I do think the continuing aw-shucks tone of the discussions about hits, controversy, and so on is overdoing it a bit. I mean, the authors here did every tried-and-true method to increase controversy over the recent comments on other blogs: leaving snarky comments in response, writing defensive tracts, metaphorically shouting “Look at me! I’m not taking you seriously!” etc etc.
Rich, I think most of the people are here because of our commenters, who are among the finest in the blogogea.

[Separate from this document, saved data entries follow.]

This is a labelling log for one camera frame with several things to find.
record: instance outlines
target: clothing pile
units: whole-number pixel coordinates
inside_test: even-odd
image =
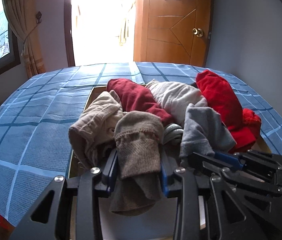
[[[260,128],[260,117],[242,109],[231,85],[205,70],[192,85],[152,80],[144,87],[111,79],[70,127],[69,140],[85,169],[116,147],[119,174],[110,211],[135,216],[162,197],[159,147],[177,153],[182,165],[193,152],[245,152]]]

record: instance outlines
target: beige cloth
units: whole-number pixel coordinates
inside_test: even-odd
[[[114,139],[120,176],[111,195],[110,212],[136,216],[160,200],[158,172],[162,137],[163,126],[154,114],[131,111],[117,123]]]
[[[97,146],[113,140],[117,122],[123,117],[122,106],[109,92],[102,92],[70,126],[68,137],[76,157],[84,168],[97,166],[105,153]]]
[[[2,0],[4,13],[14,34],[24,42],[22,56],[28,78],[45,73],[36,23],[35,0]]]

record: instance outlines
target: doorway
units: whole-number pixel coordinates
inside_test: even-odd
[[[135,0],[71,0],[76,66],[132,62]]]

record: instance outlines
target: door knob
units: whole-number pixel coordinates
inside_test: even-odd
[[[196,35],[197,37],[201,38],[203,36],[203,30],[202,29],[192,29],[192,32],[194,35]]]

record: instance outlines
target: brown sock
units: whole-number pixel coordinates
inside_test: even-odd
[[[163,130],[159,117],[147,112],[131,111],[117,123],[114,140],[121,179],[111,196],[111,212],[139,215],[160,200],[158,145]]]

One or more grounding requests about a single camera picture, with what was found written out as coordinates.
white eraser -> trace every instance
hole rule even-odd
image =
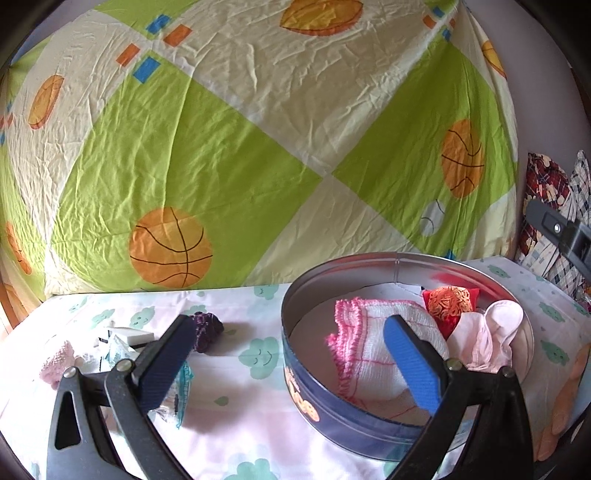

I’d be interested in seeing the results of a poll about visitors’ genders.
rich,
i am interested in the stats because i am geeky that way. i don’t think there’s a whole lot of point to speculating on who exactly is reading, why they’re here, what paths they’ve followed, what they’re clicking on most or why. (though i am beginning to wonder what percentage of the valve’s hits are made by people who come here largely to carp and snipe.)
academic blog? blog by academics? i don’t think it really matters in the end as long as there are interesting things to read, and usually there are.
but i’ll say again that the comments feature in a blog is not the best way to have engaged discussion on anything. look at what happened to the discussion on this post about site-traffic. i rarely read the discussions following the posts anymore--i’m doubtless missing out on a lot but i don’t have the patience to negotiate the sniping that seems to infest many of them.